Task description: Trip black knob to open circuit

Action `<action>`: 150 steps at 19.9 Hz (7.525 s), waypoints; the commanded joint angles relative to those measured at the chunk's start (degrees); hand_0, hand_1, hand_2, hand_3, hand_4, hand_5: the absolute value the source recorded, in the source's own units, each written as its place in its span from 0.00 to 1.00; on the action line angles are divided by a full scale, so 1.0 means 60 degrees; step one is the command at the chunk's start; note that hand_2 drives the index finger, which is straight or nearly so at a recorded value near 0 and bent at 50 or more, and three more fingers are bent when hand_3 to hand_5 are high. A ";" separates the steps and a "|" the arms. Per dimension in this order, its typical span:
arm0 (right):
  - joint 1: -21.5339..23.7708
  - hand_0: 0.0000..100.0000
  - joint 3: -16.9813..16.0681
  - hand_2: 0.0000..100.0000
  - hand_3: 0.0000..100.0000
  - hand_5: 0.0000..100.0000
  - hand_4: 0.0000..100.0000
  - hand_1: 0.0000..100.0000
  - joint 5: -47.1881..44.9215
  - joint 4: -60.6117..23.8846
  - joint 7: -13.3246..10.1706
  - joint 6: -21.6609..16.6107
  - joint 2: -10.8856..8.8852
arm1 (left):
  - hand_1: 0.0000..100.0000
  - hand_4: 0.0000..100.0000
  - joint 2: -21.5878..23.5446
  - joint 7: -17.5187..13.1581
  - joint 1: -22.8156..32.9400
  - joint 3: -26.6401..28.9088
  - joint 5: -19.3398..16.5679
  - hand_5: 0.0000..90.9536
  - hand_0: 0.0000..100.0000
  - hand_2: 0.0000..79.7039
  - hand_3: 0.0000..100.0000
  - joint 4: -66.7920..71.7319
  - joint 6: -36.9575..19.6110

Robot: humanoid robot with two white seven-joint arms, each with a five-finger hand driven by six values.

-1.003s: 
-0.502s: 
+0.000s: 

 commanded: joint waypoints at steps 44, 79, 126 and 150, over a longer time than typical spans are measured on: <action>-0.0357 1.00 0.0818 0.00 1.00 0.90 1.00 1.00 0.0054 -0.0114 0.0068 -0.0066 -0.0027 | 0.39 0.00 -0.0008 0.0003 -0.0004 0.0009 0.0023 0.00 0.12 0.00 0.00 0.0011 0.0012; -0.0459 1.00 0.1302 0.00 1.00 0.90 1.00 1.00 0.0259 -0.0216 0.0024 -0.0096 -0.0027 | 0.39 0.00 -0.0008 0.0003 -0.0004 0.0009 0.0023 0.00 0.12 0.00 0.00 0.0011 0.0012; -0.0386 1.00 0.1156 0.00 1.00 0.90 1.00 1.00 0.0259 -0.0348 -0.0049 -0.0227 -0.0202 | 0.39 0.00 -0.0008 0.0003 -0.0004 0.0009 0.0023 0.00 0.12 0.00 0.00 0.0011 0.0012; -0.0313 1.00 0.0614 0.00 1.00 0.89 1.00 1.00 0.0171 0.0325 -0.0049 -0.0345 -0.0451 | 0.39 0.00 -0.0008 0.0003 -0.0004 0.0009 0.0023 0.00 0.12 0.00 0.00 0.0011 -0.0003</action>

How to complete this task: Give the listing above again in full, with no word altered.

Written response:
Task description: Trip black knob to open circuit

Action `<action>`: 150 steps at 19.9 Hz (7.525 s), waypoints; the commanded joint angles relative to those measured at the chunk's start (degrees); hand_0, hand_1, hand_2, hand_3, hand_4, hand_5: the absolute value the source recorded, in the source's own units, each written as its place in its span from 0.00 to 1.00; on the action line angles are divided by a full scale, so 1.0 means 60 degrees; step one is the command at the chunk's start; note that hand_2 drives the index finger, which is straight or nearly so at a recorded value near 0 and bent at 50 or more, and three more fingers are bent when hand_3 to hand_5 are high. A ";" separates the steps and a "|" the arms. Per dimension in this order, its typical span:
arm0 (right):
  - joint 1: -21.5339..23.7708
  - hand_0: 0.0000..100.0000
  - joint 3: -16.9813..16.0681
  - hand_2: 0.0000..100.0000
  - hand_3: 0.0000..100.0000
  - hand_5: 0.0000..100.0000
  - hand_4: 0.0000..100.0000
  - hand_1: 0.0000..100.0000
  - joint 5: -47.1881..44.9215
  - joint 4: -60.6117..23.8846
  - joint 7: -13.3246..10.1706
  - joint 6: -21.6609..16.6107
  - joint 2: -10.8856..8.8852
arm1 (left):
  - hand_1: 0.0000..100.0000
  - hand_4: 0.0000..100.0000
  - joint 2: -21.5878..23.5446
  - joint 7: -17.5187..13.1581
  - joint 1: -22.8156..32.9400
  - joint 3: -26.6401..28.9088
  - joint 5: -19.3398..16.5679
  - hand_5: 0.0000..90.9536
  - hand_0: 0.0000..100.0000
  - hand_2: 0.0000..79.7039
  - hand_3: 0.0000..100.0000
  - joint 4: -66.7920..71.7319
  - joint 6: -36.9575..19.6110

Robot: humanoid robot with two white seven-joint arms, each with a five-finger hand driven by six values.

-1.003s: 
-0.502s: 
+0.000s: 

 commanded: joint waypoints at steps 44, 79, 126 and 150, over a longer time than typical spans are measured on: <action>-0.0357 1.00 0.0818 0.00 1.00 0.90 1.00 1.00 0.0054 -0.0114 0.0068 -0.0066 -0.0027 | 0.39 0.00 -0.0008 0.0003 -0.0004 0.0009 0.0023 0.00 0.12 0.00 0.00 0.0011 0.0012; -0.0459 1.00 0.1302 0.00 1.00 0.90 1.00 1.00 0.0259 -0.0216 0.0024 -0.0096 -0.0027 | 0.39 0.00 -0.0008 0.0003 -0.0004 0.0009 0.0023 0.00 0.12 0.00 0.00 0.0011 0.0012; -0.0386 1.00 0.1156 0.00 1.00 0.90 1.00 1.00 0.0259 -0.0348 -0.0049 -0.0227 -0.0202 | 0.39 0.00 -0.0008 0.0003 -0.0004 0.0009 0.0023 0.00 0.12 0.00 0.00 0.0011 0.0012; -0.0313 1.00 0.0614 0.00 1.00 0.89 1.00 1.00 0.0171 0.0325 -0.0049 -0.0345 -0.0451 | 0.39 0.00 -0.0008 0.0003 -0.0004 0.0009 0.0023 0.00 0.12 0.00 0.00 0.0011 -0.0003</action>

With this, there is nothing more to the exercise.